Self-Association of ACE-2 with Different RBD Amounts: A Dynamic Simulation Perspective on SARS-CoV-2 Infection.

Abstract

Transmissibility of SARS-CoV-2 initially relies on its trimeric Spike-RBDs to tether the ACE-2 on host cells, and enhanced self-association of ACE-2 engaged with Spike facilitates the viral infection. Two primary packing modes of Spike-ACE2 heteroproteins exist potentially due to discrepant amounts of RBDs loading on ACE-2, but the resultant self-association difference is inherently unclear. We used extensive coarse-grained dynamic simulations to characterize the self-association efficiency, the conformation relevance, and the molecular mechanism of ACE-2 with different RBD amounts. It was revealed that the ACE-2 hanging two/full RBDs (Mode-A) rapidly dimerized into the heteroprotein complex in a compact "linear" conformation, while the bare ACE-2 showed weakened self-association and a protein complex. The RBD-tethered ectodomains of ACE-2 presented a more upright conformation relative to the membrane, and the intermolecular ectodomains were predominantly packed by the neck domains, which was obligated to the rapid protein self-association in a compact pattern.
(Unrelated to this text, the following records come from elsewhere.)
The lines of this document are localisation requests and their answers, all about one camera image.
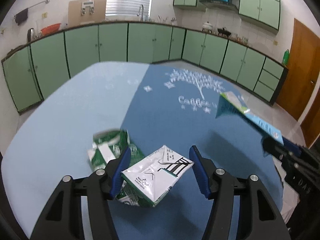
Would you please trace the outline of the blue white milk carton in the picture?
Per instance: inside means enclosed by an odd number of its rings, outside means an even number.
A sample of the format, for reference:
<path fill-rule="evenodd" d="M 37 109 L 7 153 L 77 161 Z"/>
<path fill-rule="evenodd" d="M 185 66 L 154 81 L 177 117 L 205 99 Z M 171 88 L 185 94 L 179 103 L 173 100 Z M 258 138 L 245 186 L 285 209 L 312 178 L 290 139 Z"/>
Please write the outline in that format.
<path fill-rule="evenodd" d="M 227 115 L 237 115 L 254 127 L 262 136 L 270 137 L 274 141 L 284 145 L 281 131 L 244 106 L 237 96 L 231 91 L 221 93 L 217 104 L 216 118 Z"/>

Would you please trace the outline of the green white milk carton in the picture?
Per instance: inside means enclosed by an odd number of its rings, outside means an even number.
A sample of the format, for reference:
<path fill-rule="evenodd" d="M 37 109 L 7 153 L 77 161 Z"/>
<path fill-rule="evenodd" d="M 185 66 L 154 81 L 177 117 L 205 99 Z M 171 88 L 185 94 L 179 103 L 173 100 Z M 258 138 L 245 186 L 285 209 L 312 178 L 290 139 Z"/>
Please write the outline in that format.
<path fill-rule="evenodd" d="M 131 150 L 129 168 L 121 172 L 123 184 L 116 199 L 127 205 L 155 207 L 194 162 L 163 145 L 145 155 L 131 140 L 128 131 L 110 129 L 93 135 L 87 151 L 94 171 L 119 158 L 125 148 Z"/>

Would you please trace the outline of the green lower kitchen cabinets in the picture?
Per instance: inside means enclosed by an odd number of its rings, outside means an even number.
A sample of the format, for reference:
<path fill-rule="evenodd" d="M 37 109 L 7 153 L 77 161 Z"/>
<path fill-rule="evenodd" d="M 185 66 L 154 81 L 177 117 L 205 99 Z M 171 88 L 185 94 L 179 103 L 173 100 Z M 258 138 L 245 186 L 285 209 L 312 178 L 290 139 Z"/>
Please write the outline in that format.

Noted is the fact that the ACE-2 tethered by a single RBD (Mode-B) retained considerable self-association efficiency and clustering capability, which unravels the interrelation of ACE-2 colocalization and protein cross-linkage. The molecular perspectives in this study expound the self-association potency of ACE-2 with different RBD amounts and the viral activity implications, which can greatly enhance our comprehension of SARS-CoV-2 infection details.